Record extracts Block Start

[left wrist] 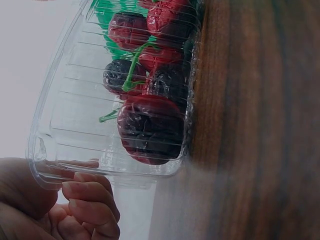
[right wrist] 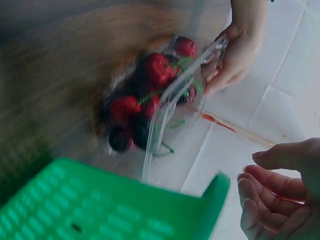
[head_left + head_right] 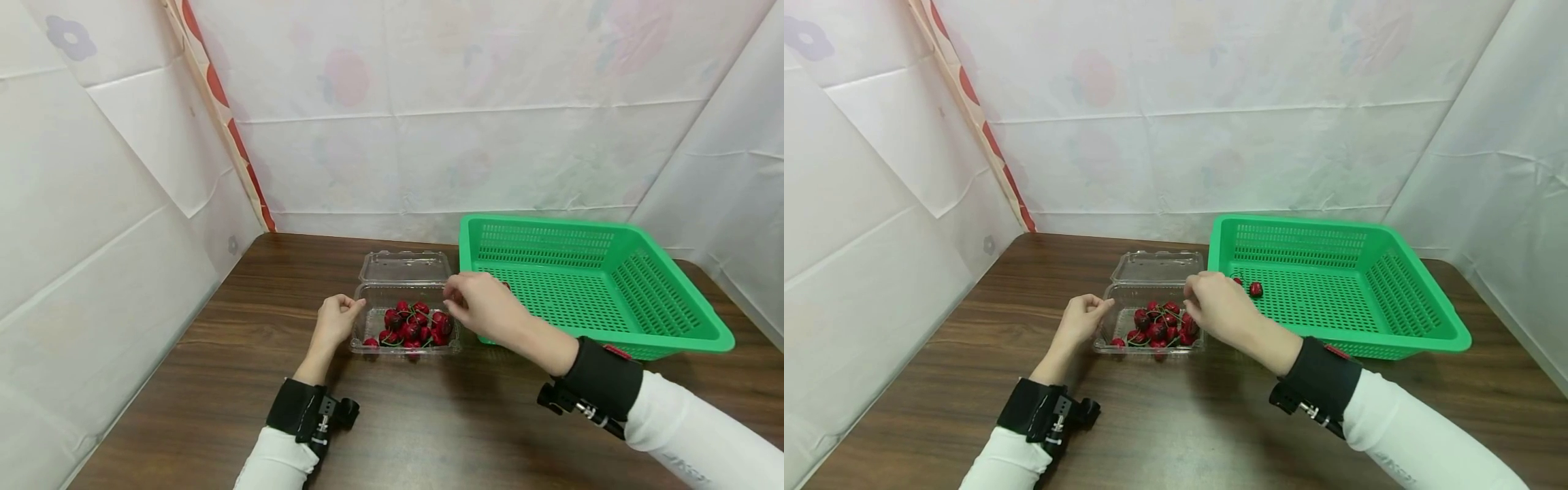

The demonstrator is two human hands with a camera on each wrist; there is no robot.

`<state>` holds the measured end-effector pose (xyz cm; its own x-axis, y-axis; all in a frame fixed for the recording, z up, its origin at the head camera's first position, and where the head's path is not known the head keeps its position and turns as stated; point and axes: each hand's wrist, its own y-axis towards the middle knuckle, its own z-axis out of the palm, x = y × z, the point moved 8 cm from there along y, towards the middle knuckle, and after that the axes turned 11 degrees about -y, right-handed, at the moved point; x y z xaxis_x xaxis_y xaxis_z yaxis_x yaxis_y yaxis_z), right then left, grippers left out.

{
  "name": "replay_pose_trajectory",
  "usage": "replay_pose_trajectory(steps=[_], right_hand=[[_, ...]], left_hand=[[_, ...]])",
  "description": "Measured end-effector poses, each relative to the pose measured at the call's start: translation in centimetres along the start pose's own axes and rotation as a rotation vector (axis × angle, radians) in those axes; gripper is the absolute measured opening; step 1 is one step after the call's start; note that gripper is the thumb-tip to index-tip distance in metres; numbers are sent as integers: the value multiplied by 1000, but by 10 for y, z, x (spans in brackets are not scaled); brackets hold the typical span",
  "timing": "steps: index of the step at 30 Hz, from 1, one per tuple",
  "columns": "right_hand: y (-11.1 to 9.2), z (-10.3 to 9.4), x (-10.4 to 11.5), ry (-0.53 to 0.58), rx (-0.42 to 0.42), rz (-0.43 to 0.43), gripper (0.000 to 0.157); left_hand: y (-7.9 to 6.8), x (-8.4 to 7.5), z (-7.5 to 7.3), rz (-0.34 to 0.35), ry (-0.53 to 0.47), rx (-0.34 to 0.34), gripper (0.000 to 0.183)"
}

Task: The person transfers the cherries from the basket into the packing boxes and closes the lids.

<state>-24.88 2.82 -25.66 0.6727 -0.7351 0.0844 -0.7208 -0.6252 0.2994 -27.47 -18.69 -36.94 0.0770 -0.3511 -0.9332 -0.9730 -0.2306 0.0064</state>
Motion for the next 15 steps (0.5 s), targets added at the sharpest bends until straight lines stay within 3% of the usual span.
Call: replay_pose_trajectory(steps=[15], right_hand=[[1, -28, -28, 6, 102, -72, 5]], left_hand=[[-1, -2, -1, 20, 1, -9, 25]])
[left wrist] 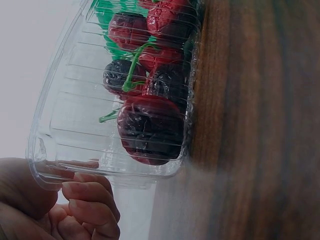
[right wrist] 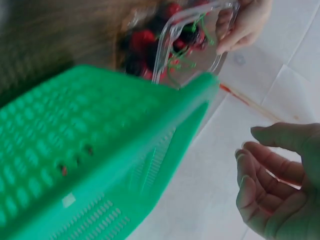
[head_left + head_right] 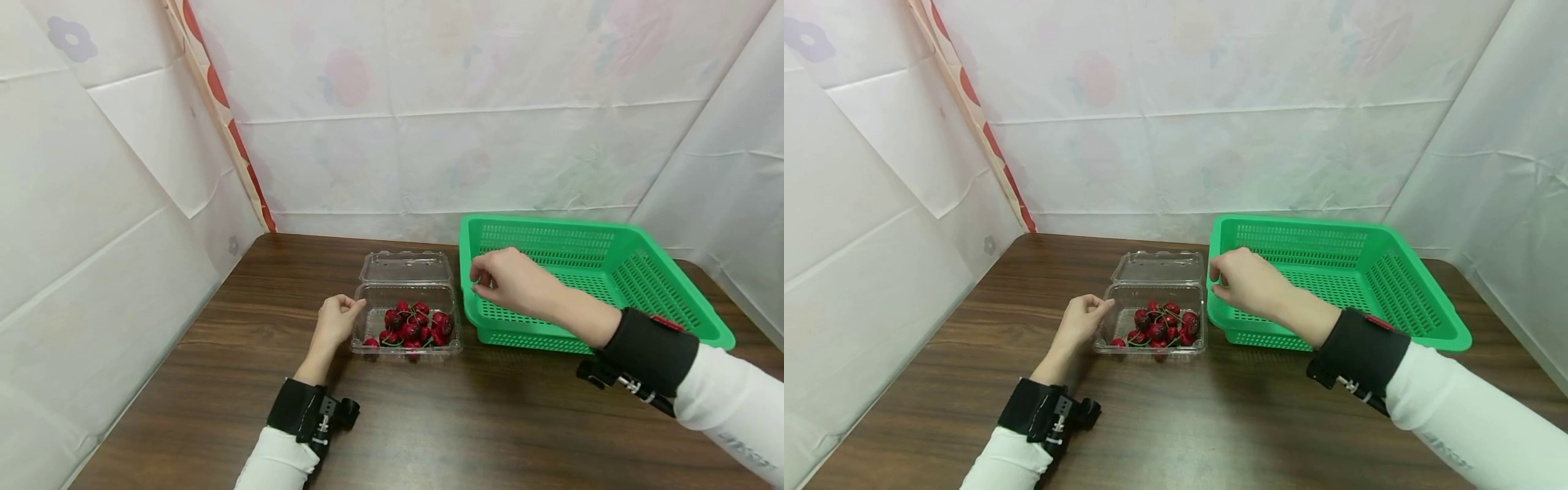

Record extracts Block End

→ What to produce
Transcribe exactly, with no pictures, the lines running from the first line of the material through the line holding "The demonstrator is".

→ Answer space
[left wrist] 
[right wrist] 
[head_left + head_right] 

The demonstrator is two human hands with a camera on each wrist; there is no robot.

This answer is complete as it stands.